Diamond Light Source: contributions to SARS-CoV-2 biology and therapeutics.

The impact of COVID-19 on public health and the global economy has led to an unprecedented research response, with a major emphasis on the development of safe vaccines and drugs. However, effective, safe treatments typically take over a decade to develop and there are still no clinically approved therapies to treat highly pathogenic coronaviruses. Repurposing of known drugs can speed up development and this strategy, along with the use of biologicals (notably monoclonal antibody therapy) and vaccine development programmes remain the principal routes to dealing with the immediate impact of COVID-19. Nevertheless, the development of broadly-effective highly potent antivirals should be a major longer term goal. Structural biology has been applied with enormous effect, with key proteins structurally characterised only weeks after the SARS-CoV-2 sequence was released. Open-access to advanced infrastructure for structural biology techniques at synchrotrons and high-end cryo-EM and NMR centres has brought these technologies centre-stage in drug discovery. We summarise the role of Diamond Light Source in responses to the pandemic and note the impact of the immediate release of results in fuelling an open-science approach to early-stage drug discovery.

Introduction

The rapid spread of a novel coronavirus led to the second pandemic of the 21st century being declared by the World Health Organisation on March 11, 2020 [1]. This virus, SARS-Cov-2 [2], has been directly responsible for over 1.2 million deaths as of November 1, 2020 [3]. Furthermore the world economy has been severely affected [4,5]. Although two previous coronavirus outbreaks causing severe disease have occurred since 2002, namely severe acute respiratory syndrome (SARS) and Middle East respiratory syndrome (MERS), no antivirals or vaccines have been approved to combat these and probable future zoonotic coronavirus outbreaks. As observed in April by Stephen Burley, this represents market failure [6]. Nevertheless the COVID-19 pandemic has generated an unprecedented response from the scientific community – currently more than 95,000 publications on SARS-CoV-2 research (https://www.who.int/emergencies/diseases/novel-coronavirus-2019/global-research-on-novel-coronavirus-2019-ncov). With the knowledge accumulated since the first SARS outbreak in 2002 this is transforming our understanding of coronaviruses, from genome organisation [7,8] to cell entry, replication, release and pathogenesis [9].

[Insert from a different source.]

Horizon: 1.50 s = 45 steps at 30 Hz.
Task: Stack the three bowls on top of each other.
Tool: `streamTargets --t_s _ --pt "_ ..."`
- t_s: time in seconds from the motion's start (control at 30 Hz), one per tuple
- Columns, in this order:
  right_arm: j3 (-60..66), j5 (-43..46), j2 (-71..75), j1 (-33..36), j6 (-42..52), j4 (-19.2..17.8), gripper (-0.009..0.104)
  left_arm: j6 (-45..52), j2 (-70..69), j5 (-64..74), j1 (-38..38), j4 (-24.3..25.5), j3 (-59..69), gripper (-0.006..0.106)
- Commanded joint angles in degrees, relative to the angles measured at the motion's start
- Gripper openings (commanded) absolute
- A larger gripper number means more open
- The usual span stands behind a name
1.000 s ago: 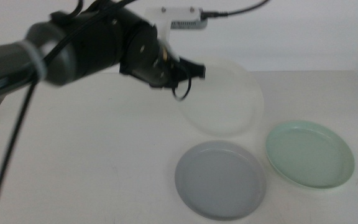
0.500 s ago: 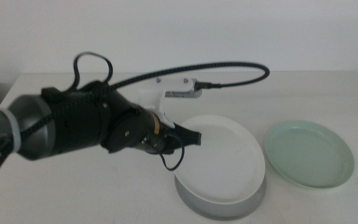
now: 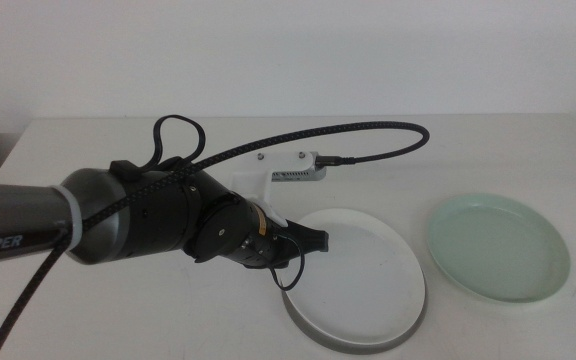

The speed of response from the structural biology community was remarkable. The deposition of the SARS-Cov-2 genome sequence [[10], [11], [12], [13]] on January 11, 2020 made it immediately available globally, and the structural biology community set to work. The groups of Zihe Rao and Haitao Yang quickly determined the first structure, which was deposited in the PDB on January 26 and officially released on February 5. Now there are over 500 depositions of 16 different proteins (as of October 28, 2020, Table 1). The structural coverage (Fig. 1), includes several attractive drug targets. We have learnt, notably from the response to HIV, that given time and dedication it is possible to devise effective therapies against difficult to tackle RNA viruses. For HIV-1 those therapies are underpinned by drugs acting against the viral polymerase and the protease, both targets are now accessible for SARS-CoV-2 [14,15]. In addition, the structure of the receptor binding glycoprotein (another successful HIV-1 target) has been determined and a potential druggable site identified [16,17].

Table 1

Summary of Protein structures determined from SARS-CoV-2 and collated in the Protein Data Base Europe Knowledge Base (PDDe-KB) [75].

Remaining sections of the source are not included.